We had at least one juror who was ready to reach a verdict by the end of day one; fortunately, by the end of the trial, the rest of us agreed, or we might have gone into the black hole of a hung jury. Along the way there was much frustration with evidence that did not seem to fit any ‘story’ at all, and much agonising with the meaning of the phrase ‘beyond reasonable doubt’. For some people, ‘reasonable doubt’ means any doubt that they can imagine; taking this approach in a trial would lead inevitably to a ‘not guilty’ verdict, even in cases where the accused was caught in the act. Other people are the opposite: once they have formed a view, any suggestion that there might be a doubt about it they see as a personal affront.
In this trial, as it turned out, the jury found that the only reasonable story which fitted the few facts agreed by both sides was that the accused was guilty. To conclude otherwise would have required us to believe that the complainant was an expert liar who decided to invent her complaint because she knew it would do great harm to her, her family and friends.
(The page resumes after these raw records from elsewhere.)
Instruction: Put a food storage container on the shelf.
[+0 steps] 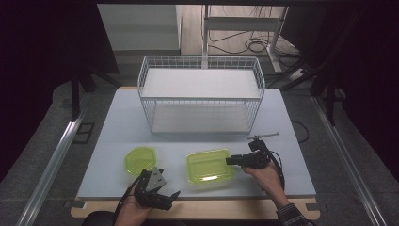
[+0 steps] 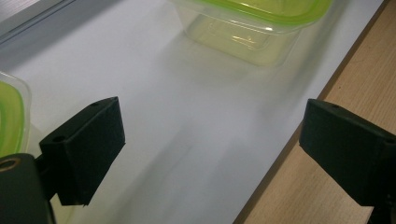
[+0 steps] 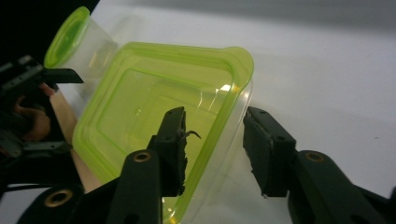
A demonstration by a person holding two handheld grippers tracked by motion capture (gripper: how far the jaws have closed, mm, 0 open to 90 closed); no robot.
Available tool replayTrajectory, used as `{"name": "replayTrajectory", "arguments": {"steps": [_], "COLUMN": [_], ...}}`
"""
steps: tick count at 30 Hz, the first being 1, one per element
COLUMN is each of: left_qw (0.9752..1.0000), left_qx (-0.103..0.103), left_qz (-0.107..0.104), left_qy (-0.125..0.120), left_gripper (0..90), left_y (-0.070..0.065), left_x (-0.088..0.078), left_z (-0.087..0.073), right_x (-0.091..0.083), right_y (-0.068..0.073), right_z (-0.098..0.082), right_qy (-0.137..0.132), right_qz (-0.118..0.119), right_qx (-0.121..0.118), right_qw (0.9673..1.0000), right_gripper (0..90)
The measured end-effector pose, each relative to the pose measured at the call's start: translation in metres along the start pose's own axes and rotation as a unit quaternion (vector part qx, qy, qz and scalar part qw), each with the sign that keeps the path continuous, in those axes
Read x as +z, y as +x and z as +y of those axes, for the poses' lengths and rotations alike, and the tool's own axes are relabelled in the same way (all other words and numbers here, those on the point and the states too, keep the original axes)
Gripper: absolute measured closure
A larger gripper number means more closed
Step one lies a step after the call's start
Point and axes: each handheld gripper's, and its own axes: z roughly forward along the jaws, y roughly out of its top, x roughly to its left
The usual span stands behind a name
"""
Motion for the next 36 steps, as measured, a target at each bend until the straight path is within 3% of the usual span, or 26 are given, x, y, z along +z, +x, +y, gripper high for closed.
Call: {"name": "replayTrajectory", "arguments": {"steps": [8,12,19,25,36], "left_qw": [1.0,1.0,1.0,1.0,1.0], "left_qx": [0.004,0.005,0.005,0.002,0.0], "left_qz": [0.0,0.001,0.002,0.001,0.0], "left_qy": [0.002,0.001,0.0,-0.004,-0.006], "left_gripper": [6.9,6.9,6.9,7.0,7.0], "left_y": [-0.001,-0.001,0.0,0.0,0.0], "left_x": [0.0,0.0,-0.001,-0.002,-0.002], "left_z": [0.0,0.0,0.0,0.0,0.0], "right_x": [0.006,0.007,0.006,-0.005,-0.032], "right_y": [-0.006,-0.007,-0.001,-0.002,0.002], "right_z": [0.001,0.002,0.003,0.005,0.019], "right_qy": [0.02,0.022,0.019,-0.011,-0.062], "right_qz": [0.018,0.052,0.053,0.064,0.059], "right_qx": [0.046,0.067,0.06,0.072,0.066], "right_qw": [0.9986,0.9961,0.9966,0.9953,0.9942], "right_gripper": [71.5,78.7,80.2,80.2,80.1]}}
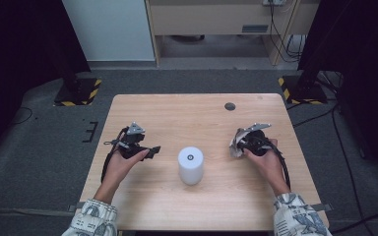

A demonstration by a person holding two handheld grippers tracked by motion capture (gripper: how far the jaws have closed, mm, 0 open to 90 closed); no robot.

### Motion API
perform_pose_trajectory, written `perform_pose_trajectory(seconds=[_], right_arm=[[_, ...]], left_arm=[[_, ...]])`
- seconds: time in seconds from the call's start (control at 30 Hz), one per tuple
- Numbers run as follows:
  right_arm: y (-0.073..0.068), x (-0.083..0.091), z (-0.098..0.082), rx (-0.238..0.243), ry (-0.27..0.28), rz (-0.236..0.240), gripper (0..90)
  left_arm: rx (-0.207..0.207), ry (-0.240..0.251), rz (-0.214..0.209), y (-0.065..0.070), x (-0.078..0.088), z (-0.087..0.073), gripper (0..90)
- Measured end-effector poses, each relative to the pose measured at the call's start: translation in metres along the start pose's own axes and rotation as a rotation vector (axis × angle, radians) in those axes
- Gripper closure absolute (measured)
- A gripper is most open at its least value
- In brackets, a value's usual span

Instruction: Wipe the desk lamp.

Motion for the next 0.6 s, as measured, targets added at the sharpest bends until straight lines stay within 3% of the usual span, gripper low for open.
perform_pose_trajectory(seconds=[0.1, 0.27, 0.43, 0.6], right_arm=[[-0.002, 0.005, 0.003, -0.003, 0.027, -0.013, 35.8], [-0.011, 0.033, 0.020, -0.012, 0.163, -0.025, 17.6], [-0.016, 0.066, 0.024, -0.004, 0.261, -0.058, 8.2], [-0.011, 0.080, 0.002, -0.016, 0.255, -0.088, 4.7]], left_arm=[[-0.014, -0.020, 0.034, -0.005, -0.002, -0.007, 12.2], [0.002, -0.026, 0.051, -0.009, 0.000, -0.012, 11.0], [-0.027, -0.035, 0.064, -0.006, 0.005, -0.019, 10.3], [-0.032, -0.047, 0.080, -0.008, 0.005, -0.024, 9.0]])
Point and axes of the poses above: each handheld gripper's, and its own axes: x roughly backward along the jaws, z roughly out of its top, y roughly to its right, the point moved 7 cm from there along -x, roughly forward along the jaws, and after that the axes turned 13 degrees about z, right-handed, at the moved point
Delivering this verdict, unanimous only after two days of deliberation, was the emotional crisis of this jury’s work. I know it reduced some jurors to tears — not because they regretted their decision, but because they suspected how significant the outcome would be for the complainant, the accused and the people close to them — all real people not too different from we jurors ourselves. I think this human element is the best thing about the jury system. The imprecision of the process is a fitting match for the fuzziness of truth. In some ways, the best we can hope is that people will make these sorts of judgements with compassion and honesty.
Rhetorically speaking, that is a good conclusion to come to — but really, how do we know that juries (or judges, or courts, or laws) are a good idea? Some people might say that we know because we observe the weight of history and tradition behind our practices. If so, bring back hanging, I say. The horrible truth is that we do not know how good our legal institutions are; we are culturally attuned to them, and unable to imagine ourselves without them. We are sure things could be worse, but not whether they could be better.
What we really need is an experimental approach to these social institutions: some randomised controlled trials of different ways of holding trials, for instance.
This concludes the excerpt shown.